[PROBLEM] Would you transcribe only the lines from the one holding "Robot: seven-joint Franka" through the end of the material, exactly, without any pictures?

[DATA BLOCK]
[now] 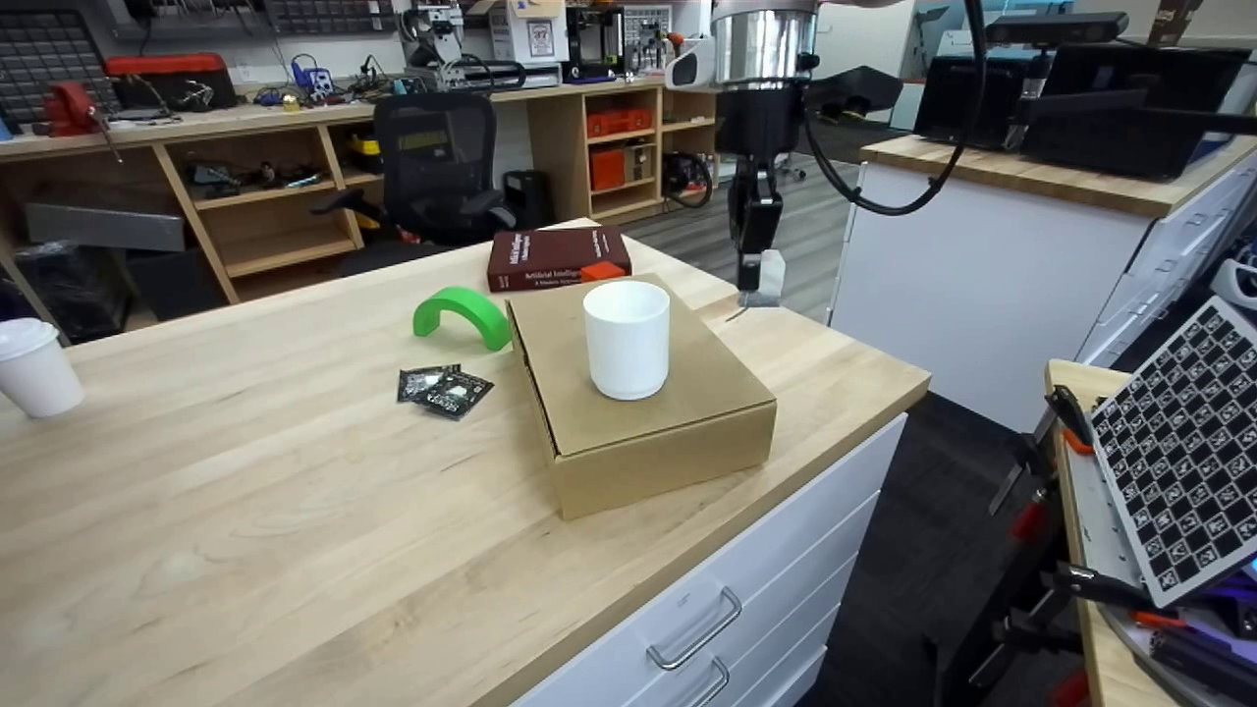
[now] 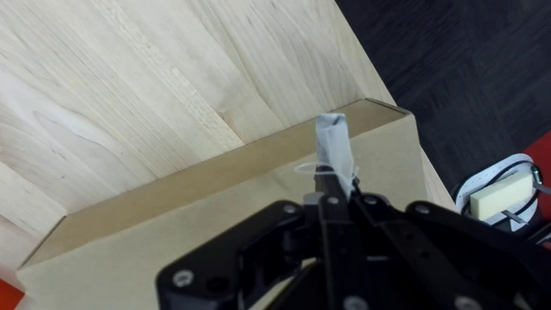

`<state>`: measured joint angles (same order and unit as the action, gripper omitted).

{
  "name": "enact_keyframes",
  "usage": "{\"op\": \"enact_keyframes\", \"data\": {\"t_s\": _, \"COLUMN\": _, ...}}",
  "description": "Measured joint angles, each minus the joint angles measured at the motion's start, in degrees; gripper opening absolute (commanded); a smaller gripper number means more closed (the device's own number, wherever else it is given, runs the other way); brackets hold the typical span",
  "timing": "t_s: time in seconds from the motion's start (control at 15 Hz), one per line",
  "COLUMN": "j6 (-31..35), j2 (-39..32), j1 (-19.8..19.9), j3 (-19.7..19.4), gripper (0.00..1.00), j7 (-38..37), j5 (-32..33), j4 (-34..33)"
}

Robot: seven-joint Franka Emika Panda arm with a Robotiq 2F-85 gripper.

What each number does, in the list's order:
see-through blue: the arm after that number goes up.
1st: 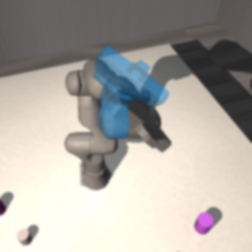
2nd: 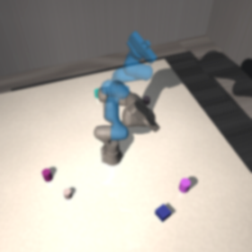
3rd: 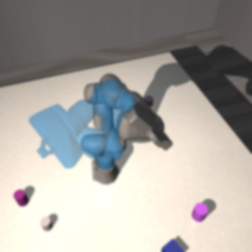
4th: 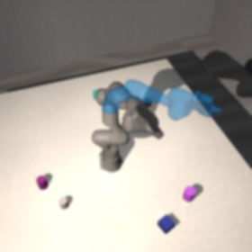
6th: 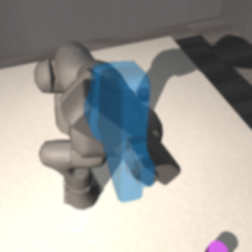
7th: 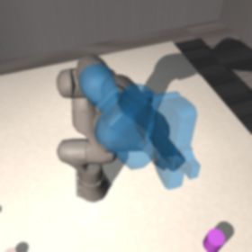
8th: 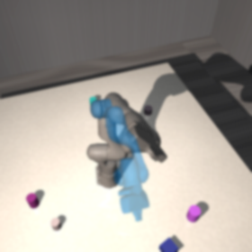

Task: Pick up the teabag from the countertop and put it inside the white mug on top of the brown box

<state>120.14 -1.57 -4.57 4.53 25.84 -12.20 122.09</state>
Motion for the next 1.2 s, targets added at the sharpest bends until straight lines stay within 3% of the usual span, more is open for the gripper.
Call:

[ANSWER AREA]
Robot: seven-joint Franka Emika Panda arm with a Robotiq 2F-85 gripper.

What each number does, in the list's order:
see-through blue: the arm after that number goes up.
1st: 
2nd: 
3rd: 
4th: 
6th: 
7th: 
8th: 

Task: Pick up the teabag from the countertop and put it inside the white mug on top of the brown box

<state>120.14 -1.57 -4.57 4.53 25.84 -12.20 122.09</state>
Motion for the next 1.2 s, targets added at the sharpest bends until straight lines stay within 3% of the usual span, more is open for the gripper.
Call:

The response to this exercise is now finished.